How to check for hardware problems? (SDRAM health)


I suspect my Jetson TX2 has some memory corruption problems.

Even though I cannot rule out bugs in my code, it would be nice to have a memory check such as memtest86. Does Nvidia provide such tests? There is a (very) old thread about a test suite called nvtests but the binaries were uploaded to Google Drive and the files are not available anymore.

1 Like

No such tool is available. You can share the log info here first.
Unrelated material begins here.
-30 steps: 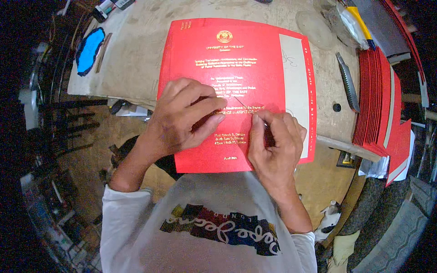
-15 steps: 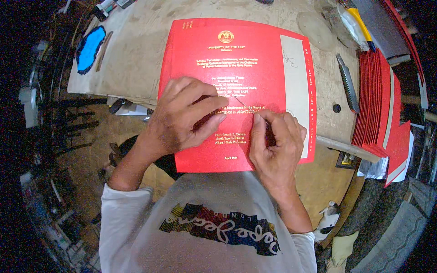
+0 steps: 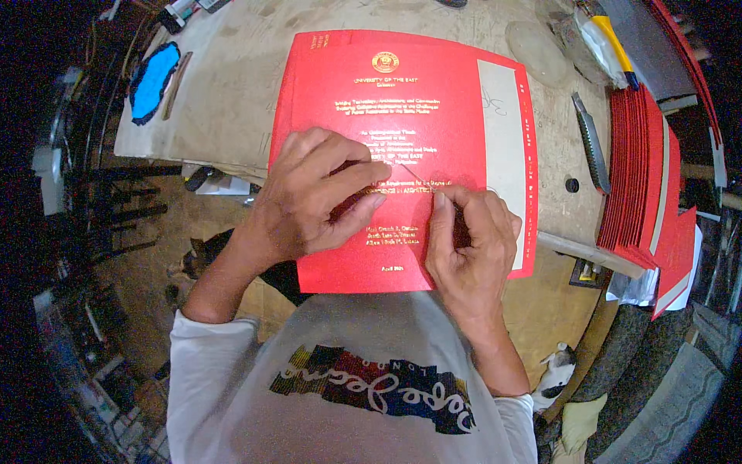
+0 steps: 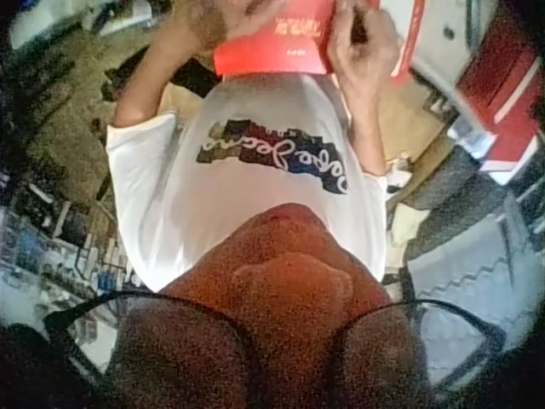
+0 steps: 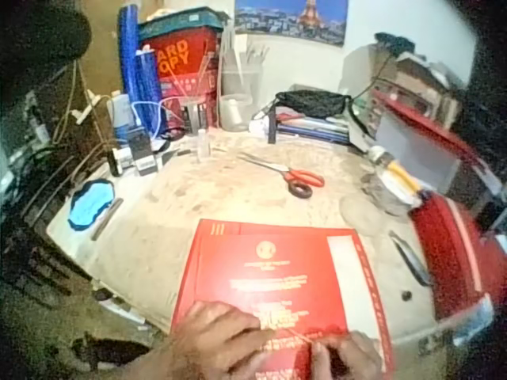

One thing I will add about memtest86+ (which is a magnificent tool): This application works as its own mini operating system. It is an alternate boot target, and does not run in any operating system. This is essentially a bootloader which does not overwrite itself with another operating system. So if someone were to build the equivalent, then it would require the TX2 boot content to be able to do this. This, in turn, if it were in the boot content itself, would not be practical. What might be practical is if the existing bootloader had the ability to boot another kernel which is not a Linux kernel, but is in fact basically the same entry point with IRQ handler, and does nothing but run the memory test.

The shorter answer: It wouldn’t be easy, it would take knowledge very specific to the Jetson, but it would be quite useful.

EDIT: The newer hardware which uses UEFI would be much easier to work with for creating something like memtest86+.

This topic was automatically closed 14 days after the last reply. New replies are no longer allowed.